• **Problem details**
Return, from the material below, each line in which "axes" occurs.

*** Opening Information provided ***

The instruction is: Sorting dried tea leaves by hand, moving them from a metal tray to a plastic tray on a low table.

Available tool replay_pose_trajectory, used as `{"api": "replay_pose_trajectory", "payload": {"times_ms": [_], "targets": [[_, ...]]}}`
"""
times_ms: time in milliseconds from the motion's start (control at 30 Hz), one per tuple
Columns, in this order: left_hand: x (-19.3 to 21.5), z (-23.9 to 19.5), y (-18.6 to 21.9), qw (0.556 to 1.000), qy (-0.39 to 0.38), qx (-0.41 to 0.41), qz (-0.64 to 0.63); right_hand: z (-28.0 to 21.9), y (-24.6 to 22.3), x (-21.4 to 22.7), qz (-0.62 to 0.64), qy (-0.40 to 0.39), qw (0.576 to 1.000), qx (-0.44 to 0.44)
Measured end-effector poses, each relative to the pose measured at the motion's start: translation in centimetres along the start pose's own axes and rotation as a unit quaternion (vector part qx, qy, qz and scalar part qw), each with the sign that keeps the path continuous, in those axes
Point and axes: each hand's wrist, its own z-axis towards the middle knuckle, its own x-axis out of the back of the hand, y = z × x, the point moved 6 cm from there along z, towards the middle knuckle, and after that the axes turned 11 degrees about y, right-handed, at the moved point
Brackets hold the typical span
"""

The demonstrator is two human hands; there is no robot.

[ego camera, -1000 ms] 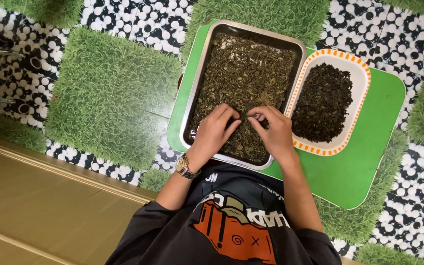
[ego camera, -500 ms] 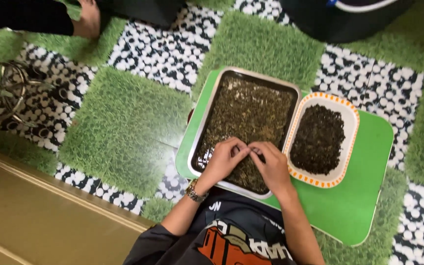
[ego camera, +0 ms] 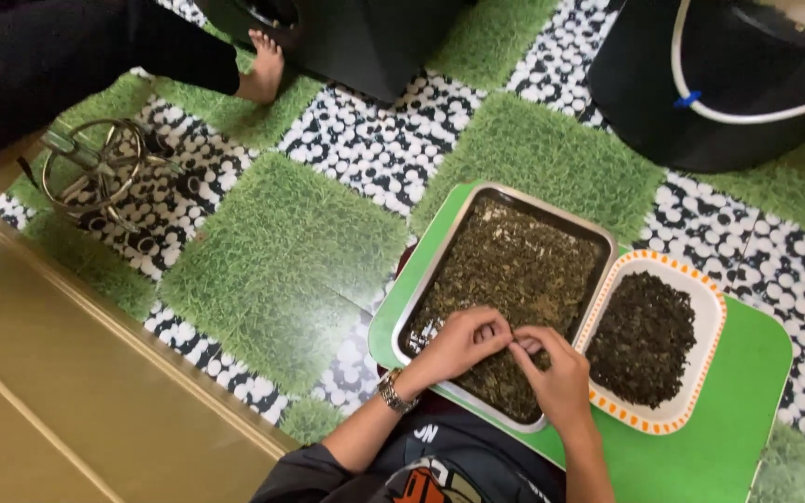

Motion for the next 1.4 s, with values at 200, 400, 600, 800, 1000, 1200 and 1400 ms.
{"api": "replay_pose_trajectory", "payload": {"times_ms": [200, 400, 600, 800, 1000, 1200, 1400], "targets": [[-0.6, -0.7, -0.3, 0.999, -0.033, -0.039, 0.001, -0.9, 2.1, 0.0, -0.036, -0.009, 0.999, -0.002], [0.2, -1.9, 3.5, 0.998, -0.043, -0.036, 0.022, -2.5, 2.0, 0.6, -0.046, 0.009, 0.999, -0.005], [0.0, -2.1, 4.2, 0.998, -0.037, 0.002, 0.043, -2.8, 0.7, 1.0, -0.035, 0.032, 0.998, 0.03], [1.6, -2.4, 4.2, 0.994, -0.004, -0.028, 0.107, -2.0, -0.5, -0.1, -0.109, 0.013, 0.991, 0.073], [1.3, -2.3, 0.8, 0.946, 0.004, -0.034, 0.324, -2.4, 2.5, -1.4, -0.194, -0.08, 0.976, 0.059], [-0.3, -1.4, -2.1, 0.921, -0.01, 0.0, 0.39, -0.7, 3.2, -1.2, -0.319, -0.055, 0.939, 0.114], [-1.1, -1.3, -0.9, 0.933, 0.021, -0.052, 0.355, -0.2, 4.6, -3.3, -0.336, -0.116, 0.929, 0.105]]}}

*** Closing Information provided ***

• **Reply to the task**
Measured end-effector poses, each relative to the pose measured at the motion's start: translation in centimetres along the start pose's own axes and rotation as a unit quaternion (vector part qx, qy, qz and scalar part qw), each with the sign that keeps the path continuous, in those axes
Point and axes: each hand's wrist, its own z-axis towards the middle knuckle, its own x-axis out of the back of the hand, y = z × x, the point moved 6 cm from there along z, towards the middle knuckle, and after that the axes turned 11 degrees about y, right-handed, at the moved point

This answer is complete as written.